En particulier en Europe, on constate l’élaboration de certains calculs politiques uniquement basés sur une hypothèse d’exercice futur du pouvoir aux Etats-Unis par Trump, qui négligent la possibilité que ce pouvoir ne soit qu’incomplet, et constitue plutôt une cassure du fonctionnement institutionnel. De cette crise-là, un conflit civil majeur, et de la gestion qu’elle impliquerait, il est peu question. Par souci de rebondir sur l’opportunité, on voit dans le retour supposé de Trump comme l’aiguillon qui pousserait les Européens à conquérir leur autonomie stratégique, à accomplir ce qu’ils n’ont pas accompli pendant le premier mandat, ni, en fait, dans les fenêtres d’opportunité qui se sont régulièrement présentées depuis la fin de la Guerre froide, quand ce sont les « dividendes de la paix » qui l’ont emporté, au contraire. À sous-estimer Joe Biden et les objectifs de sa politique, les Européens, surtout eux et bien plus que les alliés asiatiques qui s’interrogent encore sur les scénarios possibles, se créent un handicap dans la façon d’articuler leurs politiques à ce moment américain particulier et difficile, sans faciliter la coopération, sans éliminer la méfiance réciproque, sans avancées qualitatives dans les relations.

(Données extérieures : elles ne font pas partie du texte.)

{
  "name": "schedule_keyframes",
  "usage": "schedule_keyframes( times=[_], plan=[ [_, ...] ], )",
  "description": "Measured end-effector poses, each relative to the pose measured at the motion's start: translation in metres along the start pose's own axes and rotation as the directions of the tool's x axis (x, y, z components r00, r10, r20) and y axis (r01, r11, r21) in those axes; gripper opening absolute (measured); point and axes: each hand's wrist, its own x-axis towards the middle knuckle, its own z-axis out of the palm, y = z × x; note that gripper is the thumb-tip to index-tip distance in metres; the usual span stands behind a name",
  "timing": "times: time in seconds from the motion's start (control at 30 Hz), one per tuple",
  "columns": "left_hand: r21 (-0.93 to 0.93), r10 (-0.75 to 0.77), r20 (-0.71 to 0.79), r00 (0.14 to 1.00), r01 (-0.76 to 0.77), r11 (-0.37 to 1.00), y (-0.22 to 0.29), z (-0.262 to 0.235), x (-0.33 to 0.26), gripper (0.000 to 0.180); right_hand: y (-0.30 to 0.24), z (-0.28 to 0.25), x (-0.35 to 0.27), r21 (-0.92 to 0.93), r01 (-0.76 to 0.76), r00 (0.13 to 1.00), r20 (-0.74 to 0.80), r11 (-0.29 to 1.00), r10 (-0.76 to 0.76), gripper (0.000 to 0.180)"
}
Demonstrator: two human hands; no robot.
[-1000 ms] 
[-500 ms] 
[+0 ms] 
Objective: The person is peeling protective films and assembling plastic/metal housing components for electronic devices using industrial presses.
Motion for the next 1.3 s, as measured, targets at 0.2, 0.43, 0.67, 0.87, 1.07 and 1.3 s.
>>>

En cette année où les scrutins électoraux se multiplient, peu de gens dans le monde remettent en question l’idée que le scrutin américain a une importance singulière qui affectera bien plus que les Américains eux-mêmes. C’est pourtant un scrutin qui a, dans ce contexte, une part hasardeuse, dans plusieurs sens du terme, qu’on ne soupçonne qu’assez imparfaitement. Ce scrutin devrait bénéficier d’observations et d’appréciations précautionneuses, aussi bien qu’informées, de la part de nombreux analystes. À la suite desquelles, des renseignements et des perspectives appropriés pour une diffusion vers un plus large public devraient apporter une image plus complète de ce qui se déroule, et plus éloignée des jugements péremptoires, des clichés et des conclusions mal étayées. Bien que l’on constate les difficultés d’un exercice de prospective dans ce contexte, l’enjeu n’est pas d’y renoncer mais de s’y prendre avec une étude plus fine. Une partie des dilemmes américains que les élections seules ne pourront pas résoudre procèdent de remises en question, aussi bien intérieures qu’extérieures, de pans importants du modèle et du fonctionnement des Etats-Unis. Ne pas savoir remettre en question ce qu’on croit trop vite savoir de la situation américaine est aussi périlleux pour la véracité des réponses aux questions qui se posent. En attendant le choix des Américains, et de découvrir vers où ils se dirigeront, il faut correctement se demander comment et pourquoi on en est là, avec un souci du détail et une précision des renseignements à disposition.